While strong passwords offer a good foundation for security, they are not impenetrable. A determined attacker with sufficient time and resources can potentially compromise even complex passwords through brute-force methods or other techniques.
Two-factor authentication (2FA) adds a crucial second security layer to your Plesk account, dramatically increasing your protection against unauthorized access. This additional security layer requires something you know (your password) and something you have (your mobile device).
With multi-factor authentication enabled, an attacker would need both your password and physical access to your mobile device to gain entry to your account. This significantly reduces the risk of unauthorized access, even if your password is somehow compromised.
Key Terms for Beginners
- MFA (Multi-Factor Authentication): A security method that requires users to provide two or more verification factors to gain access to a resource.
- 2FA (Two-Factor Authentication): A subset of MFA that requires exactly two different verification factors.
- One-Time Password (OTP): An automatically generated code that is valid for only one login session or transaction.
- Authenticator App: A mobile application that generates verification codes for 2FA.
- QR Code: A type of barcode that contains information that can be quickly scanned by a smartphone camera.
- Brute-Force Attack: A method where attackers try many passwords hoping to eventually guess correctly.
Prerequisites
- A Plesk account with administrator privileges
- A smartphone or mobile device capable of running an authenticator app
- One of the recommended authenticator applications installed:
Step-by-Step Guide to Enabling MFA in Plesk
Step 1: Access Your Plesk Dashboard
- Log into your Plesk Control Panel using your existing credentials.
- Navigate to "My Profile" in the top-right corner of the screen.
- Scroll down until you locate the "Multi-Factor Authentication (MFA)" section.
- Click the link within this section to continue.
Step 2: Enable Multi-Factor Authentication
- On the MFA configuration page, check the box labeled "Enable Multi-factor Authentication".
- A QR code will appear on your screen. This code contains the information needed to link your Plesk account with your authenticator app.
Step 3: Configure Your Authenticator App
- Open your chosen authenticator app on your mobile device.
- Use the app's "Add Account" or "+" feature to add a new account.
- Select the option to scan a QR code.
- Point your device's camera at the QR code displayed on your Plesk screen.
- After scanning, your authenticator app will display your Plesk server's hostname and a six-digit verification code.
Step 4: Verify and Complete Setup
- Enter the six-digit verification code from your authenticator app into the verification field in Plesk.
- If the code is correct, MFA will be successfully enabled for your account.
Step 5: Configure the "Remember Device" Feature (Optional)
- If you don't want to enter a verification code each time you log in, you can select the "Enable the 'Remember Device' feature" checkbox.
- Specify the number of days you want your device to be remembered.
Managing Your MFA Settings
How the "Remember Device" Feature Works
- When enabled, your browser will store a secure token for the specified number of days.
- During this period, you will not need to enter verification codes when logging in from the same device and browser.
- The token will expire when:
- The specified time period elapses
- You clear your browser cookies/cache
- You use a different browser or device
- When logging in from a new device, you'll always be prompted for a verification code, with an option to remember the new device.
Changing Your Authenticator Device
If you need to use a new mobile device or authenticator app:
- Log in to Plesk using your current authentication method.
- Navigate to "My Profile" and the MFA section.
- Disable two-factor authentication temporarily.
- Follow the steps above to re-enable MFA with your new device.

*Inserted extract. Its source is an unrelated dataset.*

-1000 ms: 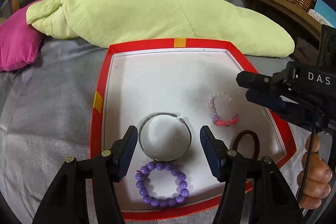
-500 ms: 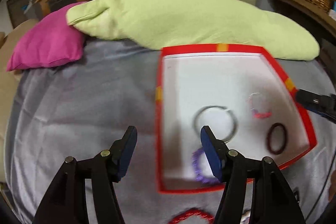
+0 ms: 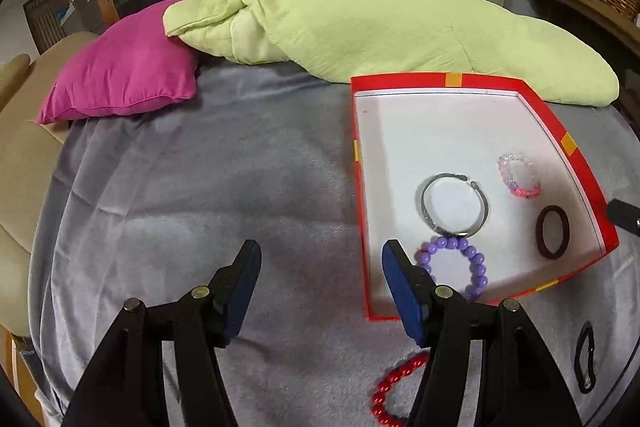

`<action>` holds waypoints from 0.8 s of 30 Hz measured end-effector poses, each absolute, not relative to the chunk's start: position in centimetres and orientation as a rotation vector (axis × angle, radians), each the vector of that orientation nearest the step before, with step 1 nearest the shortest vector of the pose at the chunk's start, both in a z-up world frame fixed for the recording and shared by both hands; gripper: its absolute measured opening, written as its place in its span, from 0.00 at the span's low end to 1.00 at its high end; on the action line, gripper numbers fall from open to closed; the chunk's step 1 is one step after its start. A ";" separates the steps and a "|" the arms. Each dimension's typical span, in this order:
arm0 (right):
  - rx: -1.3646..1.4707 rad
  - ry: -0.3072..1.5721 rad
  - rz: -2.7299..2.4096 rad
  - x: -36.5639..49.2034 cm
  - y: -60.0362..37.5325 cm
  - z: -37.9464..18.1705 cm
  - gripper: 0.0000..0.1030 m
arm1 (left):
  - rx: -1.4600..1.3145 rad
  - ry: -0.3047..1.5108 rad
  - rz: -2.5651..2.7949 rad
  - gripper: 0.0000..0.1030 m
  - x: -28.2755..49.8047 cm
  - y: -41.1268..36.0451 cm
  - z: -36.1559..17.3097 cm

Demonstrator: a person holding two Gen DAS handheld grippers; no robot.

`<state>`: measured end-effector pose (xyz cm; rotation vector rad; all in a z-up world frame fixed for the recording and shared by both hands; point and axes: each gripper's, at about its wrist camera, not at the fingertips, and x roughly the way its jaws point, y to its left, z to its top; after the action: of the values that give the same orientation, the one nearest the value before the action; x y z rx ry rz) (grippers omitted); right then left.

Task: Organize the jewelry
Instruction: 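Withdraw both tools from the tray toward the remaining bracelets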

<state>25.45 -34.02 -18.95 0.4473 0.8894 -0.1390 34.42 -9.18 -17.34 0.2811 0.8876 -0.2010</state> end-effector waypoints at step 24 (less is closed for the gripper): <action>0.463 1.060 -0.070 17.0 -32.1 -22.6 0.39 | 0.381 0.913 -0.230 0.62 28.1 -8.1 -18.9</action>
<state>16.96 -32.11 -22.56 0.4629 1.0604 -0.0695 28.06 -8.10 -18.88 0.3811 0.9127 -0.2296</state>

If you still have access to your old device, keep it until you've successfully set up MFA on your new device.
Troubleshooting and Account Recovery
If you lose access to both your password and authentication device:
- If you saved the QR code backup as recommended, you can use it to set up the authenticator on a new device.

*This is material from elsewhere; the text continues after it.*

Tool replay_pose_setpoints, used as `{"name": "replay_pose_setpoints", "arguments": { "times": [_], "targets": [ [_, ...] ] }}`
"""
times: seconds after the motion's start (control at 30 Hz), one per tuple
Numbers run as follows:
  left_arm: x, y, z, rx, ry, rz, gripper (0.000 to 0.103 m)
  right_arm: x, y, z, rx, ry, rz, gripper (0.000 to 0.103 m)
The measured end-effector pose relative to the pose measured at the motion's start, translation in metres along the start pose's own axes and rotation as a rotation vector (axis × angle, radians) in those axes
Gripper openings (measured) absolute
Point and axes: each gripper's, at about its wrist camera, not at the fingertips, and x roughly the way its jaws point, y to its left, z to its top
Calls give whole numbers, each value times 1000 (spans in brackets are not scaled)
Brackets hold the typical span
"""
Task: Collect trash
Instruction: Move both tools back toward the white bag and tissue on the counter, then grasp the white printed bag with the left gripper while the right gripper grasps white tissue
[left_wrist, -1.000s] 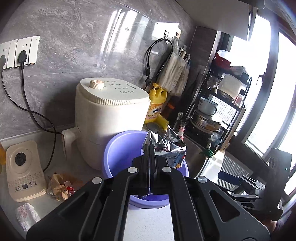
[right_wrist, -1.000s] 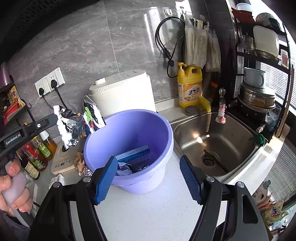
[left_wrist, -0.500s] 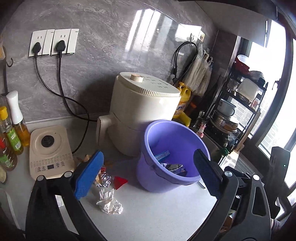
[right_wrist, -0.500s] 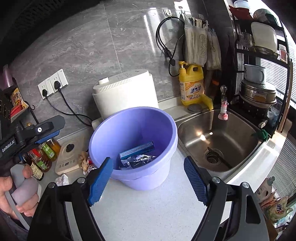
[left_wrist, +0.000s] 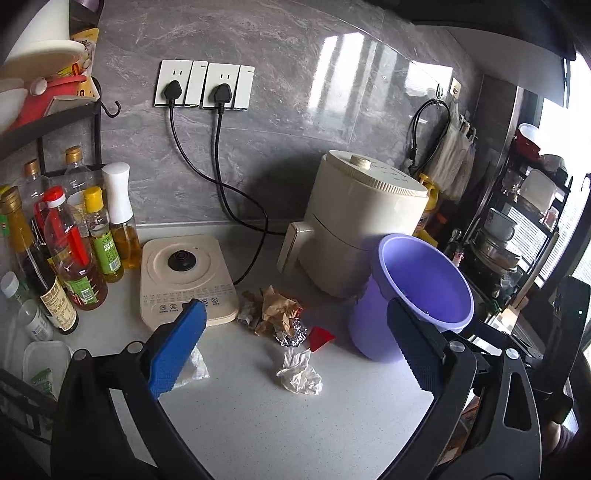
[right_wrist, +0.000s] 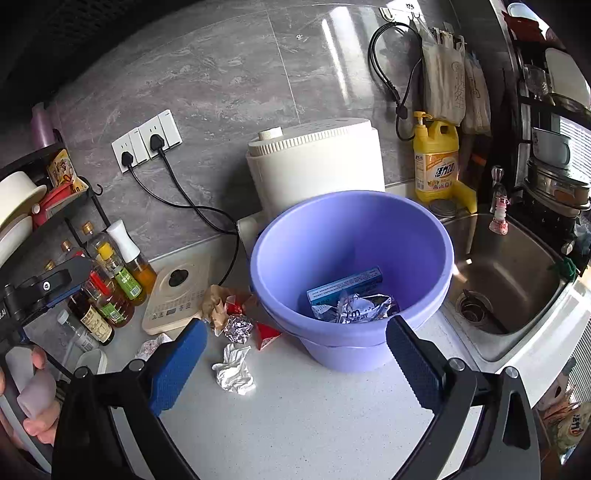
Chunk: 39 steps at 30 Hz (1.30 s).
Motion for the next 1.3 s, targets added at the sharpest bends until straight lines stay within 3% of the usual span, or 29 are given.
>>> {"name": "replay_pose_setpoints", "arguments": {
  "times": [0.53,0.97,1.3],
  "targets": [
    [-13,57,-45,-104,48,126,97,22,61,-30,-110,51,87,95],
    [31,91,-89,-209,149,168,97,62,89,-53,-178,145,128,94],
    [82,108,-94,-217,212,245,97,106,80,-64,-199,262,139,75]
  ]
}}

- If you didn't save the QR code, you'll need to submit an account recovery request through our support system.
- For security purposes, you'll need to provide detailed verification information to confirm your identity.

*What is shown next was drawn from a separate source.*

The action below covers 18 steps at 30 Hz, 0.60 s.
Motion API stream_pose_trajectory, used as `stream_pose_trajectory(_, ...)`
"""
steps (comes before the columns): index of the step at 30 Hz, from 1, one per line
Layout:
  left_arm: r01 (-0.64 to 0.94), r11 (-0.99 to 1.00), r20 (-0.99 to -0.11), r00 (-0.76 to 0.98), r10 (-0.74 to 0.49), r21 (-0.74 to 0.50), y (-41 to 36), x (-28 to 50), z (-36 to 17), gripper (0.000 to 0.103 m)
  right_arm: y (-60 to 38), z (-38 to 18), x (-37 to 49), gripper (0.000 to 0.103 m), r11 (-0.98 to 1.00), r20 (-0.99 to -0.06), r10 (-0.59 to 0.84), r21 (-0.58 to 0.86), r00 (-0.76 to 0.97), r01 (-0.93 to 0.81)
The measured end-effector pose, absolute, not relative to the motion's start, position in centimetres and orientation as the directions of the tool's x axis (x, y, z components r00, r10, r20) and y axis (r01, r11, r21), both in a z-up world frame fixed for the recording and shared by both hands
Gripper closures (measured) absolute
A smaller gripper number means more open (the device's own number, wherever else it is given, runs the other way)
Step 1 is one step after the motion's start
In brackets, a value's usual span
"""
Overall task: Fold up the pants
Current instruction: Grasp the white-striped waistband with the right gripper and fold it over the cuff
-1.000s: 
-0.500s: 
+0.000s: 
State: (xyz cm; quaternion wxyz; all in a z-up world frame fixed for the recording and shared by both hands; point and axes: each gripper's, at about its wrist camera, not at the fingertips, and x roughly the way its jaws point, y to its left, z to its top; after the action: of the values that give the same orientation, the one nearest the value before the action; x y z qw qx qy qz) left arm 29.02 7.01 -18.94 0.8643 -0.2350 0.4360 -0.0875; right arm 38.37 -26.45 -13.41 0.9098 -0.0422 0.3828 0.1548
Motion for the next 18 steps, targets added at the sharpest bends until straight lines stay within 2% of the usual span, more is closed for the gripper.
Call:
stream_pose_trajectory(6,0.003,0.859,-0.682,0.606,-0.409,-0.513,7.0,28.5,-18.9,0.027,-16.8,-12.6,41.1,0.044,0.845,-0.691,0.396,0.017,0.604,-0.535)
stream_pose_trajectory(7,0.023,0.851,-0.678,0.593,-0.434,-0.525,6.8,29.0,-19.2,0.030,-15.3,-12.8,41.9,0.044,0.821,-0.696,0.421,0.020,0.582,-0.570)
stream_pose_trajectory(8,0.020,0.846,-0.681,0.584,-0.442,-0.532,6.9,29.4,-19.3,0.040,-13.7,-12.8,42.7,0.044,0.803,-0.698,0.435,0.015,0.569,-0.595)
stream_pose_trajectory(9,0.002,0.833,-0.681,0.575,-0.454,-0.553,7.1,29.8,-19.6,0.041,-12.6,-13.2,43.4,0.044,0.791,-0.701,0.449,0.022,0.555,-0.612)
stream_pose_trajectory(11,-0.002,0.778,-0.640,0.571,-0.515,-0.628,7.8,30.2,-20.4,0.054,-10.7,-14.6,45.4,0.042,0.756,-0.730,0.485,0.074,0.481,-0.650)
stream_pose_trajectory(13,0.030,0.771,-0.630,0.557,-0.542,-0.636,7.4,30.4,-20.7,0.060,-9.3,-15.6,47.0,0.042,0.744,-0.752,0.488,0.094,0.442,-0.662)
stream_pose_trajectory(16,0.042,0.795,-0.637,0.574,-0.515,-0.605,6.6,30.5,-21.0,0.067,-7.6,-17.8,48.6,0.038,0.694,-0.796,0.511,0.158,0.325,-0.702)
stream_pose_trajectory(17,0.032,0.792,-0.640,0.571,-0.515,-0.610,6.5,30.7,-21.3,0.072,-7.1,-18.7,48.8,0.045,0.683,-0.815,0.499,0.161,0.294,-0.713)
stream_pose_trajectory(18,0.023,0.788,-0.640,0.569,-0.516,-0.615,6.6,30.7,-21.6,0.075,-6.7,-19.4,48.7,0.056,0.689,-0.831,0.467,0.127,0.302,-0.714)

- Once your identity is confirmed, our support team can disable MFA on your account, allowing you to regain access and set up a new authentication method.
Best Practices for MFA Security
- Use a reliable authenticator app - Choose well-established apps with regular security updates.
- Secure your backup QR code - If you save the QR code, store it securely in an encrypted file or password manager.
- Keep your mobile device secure - Use biometric protection and screen locks on your authentication device.
- Don't enable "Remember Device" on shared computers - Only use this feature on personal, secured devices.
- Update your authenticator app regularly - This ensures you have the latest security features and bug fixes.
- Consider using an authenticator with cloud backup - Apps like Authy can securely sync across devices, preventing lockouts due to lost phones.
Implementing Multi-Factor Authentication for your Plesk account significantly enhances your security posture. While it adds an additional step to the login process, the security benefits far outweigh this minimal inconvenience. By requiring both your password and a time-sensitive verification code, MFA effectively protects your Plesk account from unauthorized access, even if your password is compromised.
We strongly recommend that all users, especially those with administrative access to important servers or websites, enable this critical security feature.